代わりの定期代の事を考えると頭が痛いが、定期の購入には、学生証がいる。学生証まで手元に無い今は、新しい定期券を買うことすら出来ない。
「再発行、面倒なんだろうなー」
聡子は溜息をついた。
担任、学年主任、生徒指導主事に事情を話して、書類を書いて、証明写真を用意する。写真を用意したり、書類を書いたりするのは構わないにしても、先生に再発行を頼むのがどうにも面倒臭い。特に、今年の生徒指導主事は体育教師の松崎だ。声と図体と態度がやたらと大きいその体育教師が、聡子は入学した時からずっと苦手だった。スカートもソックスも校則通り、生活面は勿論、成績面でも注意を受ける事が無いように気を付けてきたつもりだった。出来るだけ関わりたくなかったのに。
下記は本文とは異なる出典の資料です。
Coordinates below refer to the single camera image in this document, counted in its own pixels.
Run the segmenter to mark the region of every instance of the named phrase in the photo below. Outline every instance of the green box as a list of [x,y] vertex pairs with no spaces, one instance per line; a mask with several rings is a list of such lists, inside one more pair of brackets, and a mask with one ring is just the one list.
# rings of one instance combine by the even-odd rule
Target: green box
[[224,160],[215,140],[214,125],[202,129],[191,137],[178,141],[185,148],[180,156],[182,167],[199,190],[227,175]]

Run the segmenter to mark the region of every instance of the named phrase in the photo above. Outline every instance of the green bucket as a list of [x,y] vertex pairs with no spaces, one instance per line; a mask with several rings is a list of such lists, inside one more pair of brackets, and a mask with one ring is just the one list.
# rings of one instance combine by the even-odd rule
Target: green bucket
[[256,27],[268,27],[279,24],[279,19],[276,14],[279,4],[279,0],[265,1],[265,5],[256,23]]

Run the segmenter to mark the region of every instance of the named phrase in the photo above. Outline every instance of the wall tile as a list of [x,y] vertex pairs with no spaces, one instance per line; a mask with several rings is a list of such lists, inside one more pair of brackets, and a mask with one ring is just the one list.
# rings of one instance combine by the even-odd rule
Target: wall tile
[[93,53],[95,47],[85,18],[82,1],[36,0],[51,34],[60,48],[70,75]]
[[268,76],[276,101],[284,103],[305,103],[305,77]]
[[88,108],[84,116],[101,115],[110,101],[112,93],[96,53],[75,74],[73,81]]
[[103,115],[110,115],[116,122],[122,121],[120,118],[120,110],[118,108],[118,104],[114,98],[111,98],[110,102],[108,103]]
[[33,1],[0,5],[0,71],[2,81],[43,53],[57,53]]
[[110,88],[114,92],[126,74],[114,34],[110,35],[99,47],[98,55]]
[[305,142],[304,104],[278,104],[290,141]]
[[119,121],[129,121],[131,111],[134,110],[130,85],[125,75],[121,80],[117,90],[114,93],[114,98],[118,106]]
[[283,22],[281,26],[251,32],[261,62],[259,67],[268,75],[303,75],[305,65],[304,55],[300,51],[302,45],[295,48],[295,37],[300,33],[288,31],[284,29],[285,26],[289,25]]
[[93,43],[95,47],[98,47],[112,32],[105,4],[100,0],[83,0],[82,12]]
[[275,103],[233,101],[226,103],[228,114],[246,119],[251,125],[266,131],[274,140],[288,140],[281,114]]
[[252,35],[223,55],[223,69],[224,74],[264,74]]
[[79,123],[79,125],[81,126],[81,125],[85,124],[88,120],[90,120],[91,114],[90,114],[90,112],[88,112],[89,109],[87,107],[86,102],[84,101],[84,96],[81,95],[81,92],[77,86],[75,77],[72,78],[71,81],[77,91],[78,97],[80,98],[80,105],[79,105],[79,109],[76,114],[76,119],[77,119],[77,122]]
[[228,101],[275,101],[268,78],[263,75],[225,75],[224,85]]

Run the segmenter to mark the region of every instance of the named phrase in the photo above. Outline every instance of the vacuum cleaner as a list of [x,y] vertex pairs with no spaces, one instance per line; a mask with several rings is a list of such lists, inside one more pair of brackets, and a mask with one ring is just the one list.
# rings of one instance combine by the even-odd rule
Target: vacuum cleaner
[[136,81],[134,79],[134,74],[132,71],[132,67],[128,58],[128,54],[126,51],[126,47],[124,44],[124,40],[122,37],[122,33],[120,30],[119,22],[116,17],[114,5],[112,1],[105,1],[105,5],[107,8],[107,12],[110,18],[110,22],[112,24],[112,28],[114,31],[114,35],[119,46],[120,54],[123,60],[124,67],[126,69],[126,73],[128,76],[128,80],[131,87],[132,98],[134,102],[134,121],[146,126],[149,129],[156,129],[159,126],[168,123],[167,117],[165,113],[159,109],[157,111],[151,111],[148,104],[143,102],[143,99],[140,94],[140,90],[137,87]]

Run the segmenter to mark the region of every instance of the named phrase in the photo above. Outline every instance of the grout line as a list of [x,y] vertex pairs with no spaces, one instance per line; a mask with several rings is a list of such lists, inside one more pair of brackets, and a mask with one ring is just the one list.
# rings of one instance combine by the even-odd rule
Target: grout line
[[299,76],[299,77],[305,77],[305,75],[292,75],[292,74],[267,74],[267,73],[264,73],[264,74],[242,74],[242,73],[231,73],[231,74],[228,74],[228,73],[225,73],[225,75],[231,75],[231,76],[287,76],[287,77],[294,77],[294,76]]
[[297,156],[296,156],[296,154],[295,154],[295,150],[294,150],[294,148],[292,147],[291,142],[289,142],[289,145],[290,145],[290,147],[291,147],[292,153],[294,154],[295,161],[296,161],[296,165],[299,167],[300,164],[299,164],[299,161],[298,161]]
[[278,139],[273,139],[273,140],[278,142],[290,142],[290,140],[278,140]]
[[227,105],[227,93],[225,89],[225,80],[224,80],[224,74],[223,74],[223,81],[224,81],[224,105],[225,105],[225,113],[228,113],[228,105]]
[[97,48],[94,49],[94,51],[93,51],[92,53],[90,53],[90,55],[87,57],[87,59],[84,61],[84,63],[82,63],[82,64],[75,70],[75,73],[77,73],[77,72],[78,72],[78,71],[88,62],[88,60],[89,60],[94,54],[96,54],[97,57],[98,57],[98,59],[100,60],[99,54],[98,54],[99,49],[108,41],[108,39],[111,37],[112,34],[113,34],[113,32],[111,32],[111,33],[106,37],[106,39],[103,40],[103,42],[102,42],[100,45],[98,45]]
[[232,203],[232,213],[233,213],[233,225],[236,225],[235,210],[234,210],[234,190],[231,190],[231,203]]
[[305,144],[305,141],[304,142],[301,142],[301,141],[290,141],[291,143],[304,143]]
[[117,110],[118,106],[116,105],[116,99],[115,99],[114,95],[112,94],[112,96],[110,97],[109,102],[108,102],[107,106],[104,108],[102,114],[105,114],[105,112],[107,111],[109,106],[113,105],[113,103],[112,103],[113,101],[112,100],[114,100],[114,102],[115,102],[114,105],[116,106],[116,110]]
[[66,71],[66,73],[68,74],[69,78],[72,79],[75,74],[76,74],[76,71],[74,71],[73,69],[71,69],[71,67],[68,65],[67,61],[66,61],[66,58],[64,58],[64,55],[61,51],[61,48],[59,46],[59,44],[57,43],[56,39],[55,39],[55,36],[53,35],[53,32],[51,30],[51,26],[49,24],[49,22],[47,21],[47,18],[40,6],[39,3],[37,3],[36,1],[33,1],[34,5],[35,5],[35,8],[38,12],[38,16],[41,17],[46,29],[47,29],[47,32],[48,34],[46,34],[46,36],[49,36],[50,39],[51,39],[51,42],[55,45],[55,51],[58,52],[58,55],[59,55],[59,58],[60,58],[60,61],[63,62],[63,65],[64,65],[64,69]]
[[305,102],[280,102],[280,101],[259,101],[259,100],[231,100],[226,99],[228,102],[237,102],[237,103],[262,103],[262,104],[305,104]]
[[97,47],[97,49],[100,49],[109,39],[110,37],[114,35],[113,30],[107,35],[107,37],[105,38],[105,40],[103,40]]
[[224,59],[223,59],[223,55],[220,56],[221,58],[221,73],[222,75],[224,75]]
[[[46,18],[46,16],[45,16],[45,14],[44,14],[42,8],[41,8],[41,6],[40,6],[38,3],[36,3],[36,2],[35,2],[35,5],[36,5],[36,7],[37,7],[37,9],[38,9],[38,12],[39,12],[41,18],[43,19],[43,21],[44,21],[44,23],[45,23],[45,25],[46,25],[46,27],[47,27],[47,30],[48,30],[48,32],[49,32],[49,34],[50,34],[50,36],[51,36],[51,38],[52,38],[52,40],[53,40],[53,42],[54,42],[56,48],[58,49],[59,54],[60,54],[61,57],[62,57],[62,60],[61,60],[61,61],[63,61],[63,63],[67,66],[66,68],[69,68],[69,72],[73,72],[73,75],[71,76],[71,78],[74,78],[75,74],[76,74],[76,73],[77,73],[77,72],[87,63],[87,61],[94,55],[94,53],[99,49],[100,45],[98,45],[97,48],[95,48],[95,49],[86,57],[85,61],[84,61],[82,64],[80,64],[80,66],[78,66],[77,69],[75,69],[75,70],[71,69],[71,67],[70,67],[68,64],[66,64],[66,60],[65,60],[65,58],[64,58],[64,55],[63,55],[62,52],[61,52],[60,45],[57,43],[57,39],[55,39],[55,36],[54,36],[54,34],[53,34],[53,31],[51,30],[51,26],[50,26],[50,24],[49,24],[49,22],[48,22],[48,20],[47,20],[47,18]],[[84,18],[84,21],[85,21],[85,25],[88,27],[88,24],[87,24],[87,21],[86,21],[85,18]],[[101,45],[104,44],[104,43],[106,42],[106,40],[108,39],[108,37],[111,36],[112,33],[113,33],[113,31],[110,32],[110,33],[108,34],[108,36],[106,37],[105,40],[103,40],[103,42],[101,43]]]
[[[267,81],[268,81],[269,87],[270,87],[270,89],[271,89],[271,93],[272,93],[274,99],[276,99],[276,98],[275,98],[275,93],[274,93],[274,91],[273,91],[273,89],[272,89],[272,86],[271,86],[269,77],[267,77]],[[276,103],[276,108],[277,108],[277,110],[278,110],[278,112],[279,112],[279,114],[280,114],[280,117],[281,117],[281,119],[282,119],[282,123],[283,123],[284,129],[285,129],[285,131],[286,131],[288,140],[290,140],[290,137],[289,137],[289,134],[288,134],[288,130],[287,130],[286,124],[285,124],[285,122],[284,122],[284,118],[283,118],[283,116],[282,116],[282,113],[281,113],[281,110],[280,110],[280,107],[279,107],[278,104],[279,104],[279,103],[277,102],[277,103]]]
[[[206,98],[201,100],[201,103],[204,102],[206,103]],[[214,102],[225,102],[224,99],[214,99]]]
『学生証を失くした!?たるんどる!』と、勝ち誇った顔で怒鳴り散らす松崎の赤ら顔を想像して、聡子はがっくりと肩を落とした。
「……あー、これからどうしよう」
財布の中には、千五百円しか入っていない。
学校までのバス代が往復六百三十円……。明後日以降、一体どうやって学校へ行ったら良いのだろう。
「……全く、あの男〜!」
聡子は、とぼとぼとバス停に向かった。
パンパンに膨らんだ鞄が、心なしかいつもより重く感じられる。
本当に腹が立つ。
あのふざけた態度の男にも。
その男に動揺してバスを乗り過ごし、定期と学生証を失くした自分にも。

『さ〜とこちゃ〜ん』

「……やば、幻聴まで聞こえてきた」
しかも、自分の名前を呼んでいる。
幻聴に名前を呼ばれるほどあの男の事を考えていたのかと思うと、恥ずかしいし腹立たしい。自分で自分を怒鳴りつけてやりたい衝動を必死で押さえつけ、聡子は急ぎ足で交差点を渡った。
「忘れるのよ、聡子。アレは夢アレは夢アレは夢……」
自分に言い聞かせるように低い声で呟きながら、下を向いて歩く。

『さーとーこーちゃーーーーん』

聡子の必死の努力もむなしく、幻聴は一向に鳴り止まない。
それどころか、声はどんどん大きくなっている気がする。

「忘れろ忘れろ忘れろ忘れろ」

『聡子さーん、聡子さーん、もしもーし?』

声はなおも聞こえてくる。
からかい混じりの声が、聡子の背中にぶつかって早朝の街にこだまする。
「忘れろ忘れろ忘……」

『こーじーまーさーとーこーさーん』

「うっさいわね!大声で何度も呼ばないでよ!!」
勢い良く振り返った直後、聡子はその場に固まった。
次いで、昨日の千倍の量の後悔が津波のように押し寄せてきて、彼女の理性を押し流す。頭の中が真っ白になりながらも、聡子はやっとの事で呟いた。

「……何でいるのよ……」

彼女の目の前に止まった黒い車。
全開になった運転席の窓から身を乗り出して、爽やかな笑顔で手を振っていたのは外でもない、昨日出会ったあの男だった。